Antes de avançarmos no roteiro, deixa eu só grifar um dos fatores que ajudaram na queda do Império. Entre as perdas de apoio de Dom Pedro II estava a dos grandes fazendeiros no Brasil, insatisfeitos depois que o Império alforriou os escravos em 1888 com a Lei Áurea e sem indenizá-los. Não existia a menor chance de o Brasil dar certo. Enfim.
Já faz algum tempo que, ao pensar no papel que os influenciadores têm na sociedade na última década, o Baile da Ilha Fiscal aparece sorrateiro como pano de fundo. Porque o jogo da influência virou também um jogo de ostentação — ser influente é exibir-se, incluindo os ganhos do seu trabalho de influenciador. Num país em constante crise econômica pelo menos desde 2010 e no qual um grande naco de trabalhadores é informal e/ou precarizado, parecia uma receita para o balde entornar. Mas minha lógica tinha uma falha fundamental: no Baile da Ilha Fiscal, ninguém se via na ilha.

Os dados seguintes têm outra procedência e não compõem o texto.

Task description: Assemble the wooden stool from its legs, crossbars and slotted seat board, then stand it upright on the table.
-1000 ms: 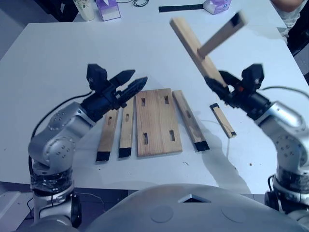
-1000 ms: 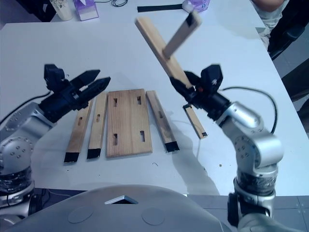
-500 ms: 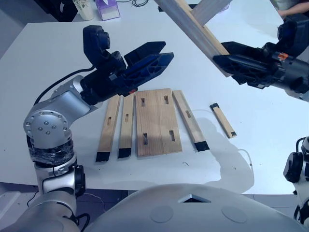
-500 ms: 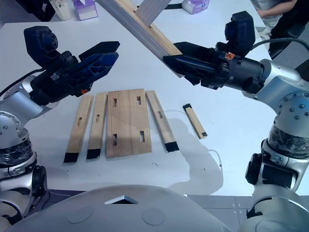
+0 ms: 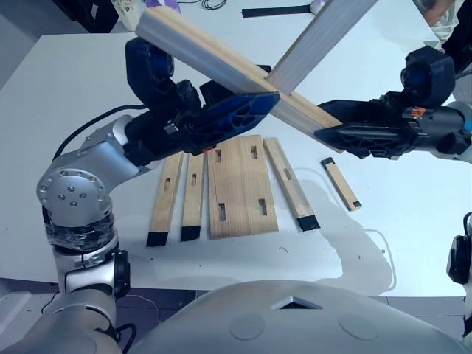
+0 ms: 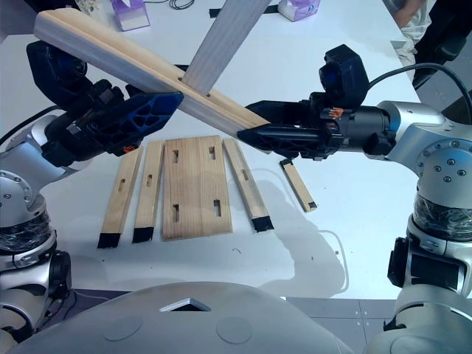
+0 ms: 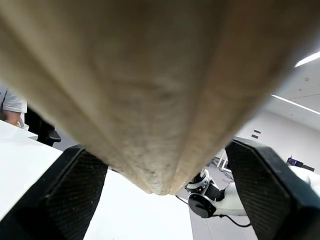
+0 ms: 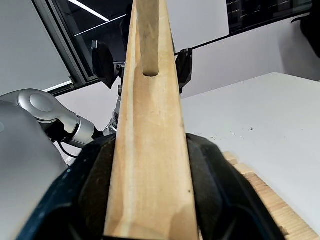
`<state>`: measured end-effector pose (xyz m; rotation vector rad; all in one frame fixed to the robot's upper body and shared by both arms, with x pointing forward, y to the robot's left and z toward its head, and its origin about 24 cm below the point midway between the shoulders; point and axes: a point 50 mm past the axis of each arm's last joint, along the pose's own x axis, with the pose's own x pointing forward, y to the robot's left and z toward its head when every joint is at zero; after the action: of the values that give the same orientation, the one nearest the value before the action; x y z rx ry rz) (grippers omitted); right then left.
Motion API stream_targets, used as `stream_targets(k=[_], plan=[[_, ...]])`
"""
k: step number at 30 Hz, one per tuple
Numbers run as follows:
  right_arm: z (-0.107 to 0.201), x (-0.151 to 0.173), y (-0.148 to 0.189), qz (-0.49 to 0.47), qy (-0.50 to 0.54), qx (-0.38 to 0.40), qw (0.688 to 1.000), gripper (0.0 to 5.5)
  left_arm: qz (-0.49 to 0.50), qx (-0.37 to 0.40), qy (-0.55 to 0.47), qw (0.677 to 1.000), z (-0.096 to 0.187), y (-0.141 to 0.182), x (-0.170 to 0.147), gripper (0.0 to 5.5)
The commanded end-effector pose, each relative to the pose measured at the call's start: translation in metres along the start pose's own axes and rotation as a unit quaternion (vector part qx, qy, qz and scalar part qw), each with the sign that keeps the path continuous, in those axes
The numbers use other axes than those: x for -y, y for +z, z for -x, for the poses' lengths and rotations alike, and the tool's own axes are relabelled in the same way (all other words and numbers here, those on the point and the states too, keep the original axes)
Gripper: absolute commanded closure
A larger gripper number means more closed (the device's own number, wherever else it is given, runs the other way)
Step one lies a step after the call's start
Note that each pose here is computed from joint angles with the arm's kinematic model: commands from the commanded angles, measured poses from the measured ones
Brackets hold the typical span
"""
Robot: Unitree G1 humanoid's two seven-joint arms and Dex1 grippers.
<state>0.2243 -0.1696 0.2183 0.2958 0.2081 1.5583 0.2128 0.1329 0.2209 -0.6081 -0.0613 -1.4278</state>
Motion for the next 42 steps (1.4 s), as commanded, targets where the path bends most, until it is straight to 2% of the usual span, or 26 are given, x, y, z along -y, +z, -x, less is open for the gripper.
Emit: stream_targets(k=[1, 5, 7, 11, 18, 19, 24, 29, 33, 36, 42], plan=[[-0.001, -0.002, -0.002, 0.001, 0.004, -0.016, 1.0, 3.45, -0.006, -0.017, -0.001, 1.0, -0.001, -0.003, 0.001, 1.7], [-0.001, -0.001, -0.003, 0.004, 0.002, -0.022, 1.0, 3.45, -0.008, -0.018, -0.013, 1.0, 0.0, -0.005, 0.004, 2.18], [0.0, -0.002, -0.004, 0.006, 0.001, -0.028, 1.0, 3.45, -0.006, -0.02, -0.014, 1.0, 0.0, -0.006, 0.005, 2.69], [-0.001, -0.002, -0.006, 0.01, 0.003, -0.037, 0.999, 3.45, 0.001, -0.033, -0.021, 0.999, 0.002, -0.011, 0.007, 3.36], [0.0, -0.001, -0.008, 0.023, -0.007, -0.053, 0.998, 3.45, 0.005, -0.05, -0.02, 0.999, 0.005, -0.016, 0.007, 3.4], [0.0, 0.001, -0.01, 0.028, -0.021, -0.058, 0.998, 3.07, 0.005, -0.051, -0.02, 0.998, 0.005, -0.017, 0.007, 3.4], [0.01, 0.006, -0.028, 0.04, -0.045, -0.123, 0.991, 2.21, -0.006, -0.043, -0.01, 0.999, 0.007, -0.014, 0.006, 3.4], [0.04, 0.017, -0.043, 0.04, -0.114, -0.16, 0.98, 2.17, -0.077, -0.057, 0.042, 0.994, 0.017, 0.004, 0.0, 3.41], [0.07, 0.021, -0.053, 0.038, -0.189, -0.167, 0.967, 2.17, -0.137, -0.112, 0.075, 0.981, 0.036, 0.017, 0.006, 3.41], [0.08, 0.014, -0.062, 0.035, -0.221, -0.166, 0.96, 2.17, -0.164, -0.16, 0.079, 0.97, 0.045, 0.022, 0.012, 3.41], [0.082, -0.007, -0.082, 0.035, -0.262, -0.165, 0.95, 2.17, -0.204, -0.332, 0.074, 0.918, 0.078, -0.005, 0.024, 3.41]])
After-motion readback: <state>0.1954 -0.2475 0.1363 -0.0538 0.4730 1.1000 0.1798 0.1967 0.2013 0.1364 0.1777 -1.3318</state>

Existiam os penetras, como contado pelo Laurentino Gomes, mas parecia algo circunstancial — o sujeito só foi comer o lombo de porco e tomar o espumante, ele não entrou na Monarquia.
O sujeito que vê um youtuber, tiktoker ou instagramer exibindo o novo carrão, a nova mansão na Flórida1 ou a viagem para Bora-Bora, vê tudo isso como realizações ao seu alcance. O jogo de influência no qual estamos mergulhados é também aspiracional, o que revela outro traço perverso da metástase do digital na nossa vida, já visto no mercado de entregas ou corridas mediadas por apps: se você ainda não atingiu o sucesso, é porque não quis, ou não se dedicou o suficiente. Não custa lembrar que tal lógica é uma falácia. A vida real é bem mais complicada que isso.

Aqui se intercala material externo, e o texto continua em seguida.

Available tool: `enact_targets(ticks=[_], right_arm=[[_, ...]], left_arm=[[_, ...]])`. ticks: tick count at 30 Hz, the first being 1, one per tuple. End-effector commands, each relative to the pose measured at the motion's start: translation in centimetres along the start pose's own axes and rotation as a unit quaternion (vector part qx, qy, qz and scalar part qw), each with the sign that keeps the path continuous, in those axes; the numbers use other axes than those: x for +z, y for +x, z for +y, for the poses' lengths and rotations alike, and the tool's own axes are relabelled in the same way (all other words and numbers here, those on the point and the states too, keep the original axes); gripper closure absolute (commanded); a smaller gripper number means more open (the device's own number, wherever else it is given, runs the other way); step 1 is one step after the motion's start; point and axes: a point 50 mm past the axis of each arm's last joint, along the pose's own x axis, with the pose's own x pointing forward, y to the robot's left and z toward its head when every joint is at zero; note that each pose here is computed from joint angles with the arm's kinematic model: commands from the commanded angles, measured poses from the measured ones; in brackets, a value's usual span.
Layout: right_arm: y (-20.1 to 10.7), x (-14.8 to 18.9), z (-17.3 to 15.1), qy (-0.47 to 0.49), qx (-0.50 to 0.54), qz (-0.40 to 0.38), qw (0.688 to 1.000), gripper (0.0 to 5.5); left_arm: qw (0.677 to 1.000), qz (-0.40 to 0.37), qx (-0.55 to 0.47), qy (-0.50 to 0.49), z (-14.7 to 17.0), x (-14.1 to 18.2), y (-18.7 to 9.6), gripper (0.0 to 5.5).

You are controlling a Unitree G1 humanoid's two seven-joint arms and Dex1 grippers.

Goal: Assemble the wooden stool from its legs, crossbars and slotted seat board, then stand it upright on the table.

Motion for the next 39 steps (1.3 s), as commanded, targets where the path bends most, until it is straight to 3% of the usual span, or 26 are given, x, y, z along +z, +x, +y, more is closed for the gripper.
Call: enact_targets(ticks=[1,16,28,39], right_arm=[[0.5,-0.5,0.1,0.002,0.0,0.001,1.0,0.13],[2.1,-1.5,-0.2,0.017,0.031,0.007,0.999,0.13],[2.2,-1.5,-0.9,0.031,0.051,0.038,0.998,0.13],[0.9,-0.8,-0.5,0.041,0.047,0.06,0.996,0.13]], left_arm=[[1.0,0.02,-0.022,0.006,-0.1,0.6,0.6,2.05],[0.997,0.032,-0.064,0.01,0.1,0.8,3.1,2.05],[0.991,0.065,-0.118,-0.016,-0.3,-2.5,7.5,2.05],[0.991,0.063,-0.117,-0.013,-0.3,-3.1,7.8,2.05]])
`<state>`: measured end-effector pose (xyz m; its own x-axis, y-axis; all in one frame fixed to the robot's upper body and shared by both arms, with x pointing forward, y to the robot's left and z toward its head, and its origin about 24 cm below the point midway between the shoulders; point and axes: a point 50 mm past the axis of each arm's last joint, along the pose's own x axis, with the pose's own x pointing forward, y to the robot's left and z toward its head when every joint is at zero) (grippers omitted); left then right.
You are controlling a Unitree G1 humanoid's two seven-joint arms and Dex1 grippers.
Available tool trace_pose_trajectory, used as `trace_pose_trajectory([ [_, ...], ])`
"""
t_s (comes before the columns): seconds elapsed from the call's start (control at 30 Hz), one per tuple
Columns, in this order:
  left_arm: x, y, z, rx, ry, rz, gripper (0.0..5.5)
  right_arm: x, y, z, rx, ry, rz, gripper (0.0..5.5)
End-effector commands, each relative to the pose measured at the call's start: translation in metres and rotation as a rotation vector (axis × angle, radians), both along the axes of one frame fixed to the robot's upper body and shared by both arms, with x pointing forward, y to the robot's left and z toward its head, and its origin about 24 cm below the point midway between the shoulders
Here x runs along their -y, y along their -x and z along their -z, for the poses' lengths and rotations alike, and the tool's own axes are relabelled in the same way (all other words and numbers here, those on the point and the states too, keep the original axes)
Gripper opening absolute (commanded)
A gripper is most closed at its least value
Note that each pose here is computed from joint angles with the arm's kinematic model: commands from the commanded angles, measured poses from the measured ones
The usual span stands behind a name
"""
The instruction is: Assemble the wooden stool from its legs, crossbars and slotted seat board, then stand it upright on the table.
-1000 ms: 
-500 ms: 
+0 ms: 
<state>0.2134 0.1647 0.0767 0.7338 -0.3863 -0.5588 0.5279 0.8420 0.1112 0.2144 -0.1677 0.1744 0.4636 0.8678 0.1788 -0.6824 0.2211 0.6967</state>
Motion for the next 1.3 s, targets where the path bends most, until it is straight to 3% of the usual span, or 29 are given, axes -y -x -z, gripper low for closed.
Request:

Nessa escala para chegar ao topo da pirâmide onde estão os ótimos benefícios de ser um influenciador de massa, a sociedade mergulha numa espécie de espetáculo em que o que vale é a ficção para as telas. A vida vira um espetáculo a ser performado e consumido no celular. Todo mundo vira produtor de conteúdo, a realidade vira só uma forma de viabilizar as esquetes, os episódios; a prioridade da profissão vira se projetar, antes mesmo da função primordial que você deve desempenhar (o arquiteto planeja, o médico trata, o programador codifica, o escritor escreve…). Nessa vida como espetáculo, quanto mais separados real e a ficção, maior o risco de uma fratura.
No sexto episódio da sexta temporada do Tecnocracia, nós vamos pensar alto sobre os influenciadores. Sobre o que é influência, de onde ela vem, se eles realmente influenciam alguém. Sobre os efeitos que o alpinismo na pirâmide dos influenciadores faz não apenas na vida de quem tenta escalar, mas também na das pessoas ao redor e, mais importante, na sociedade como um todo. Sobre como as redes sociais despontaram com a promessa de que ter mais conexões é melhor, mas, 15 anos depois, parece claro que o contrário é verdade.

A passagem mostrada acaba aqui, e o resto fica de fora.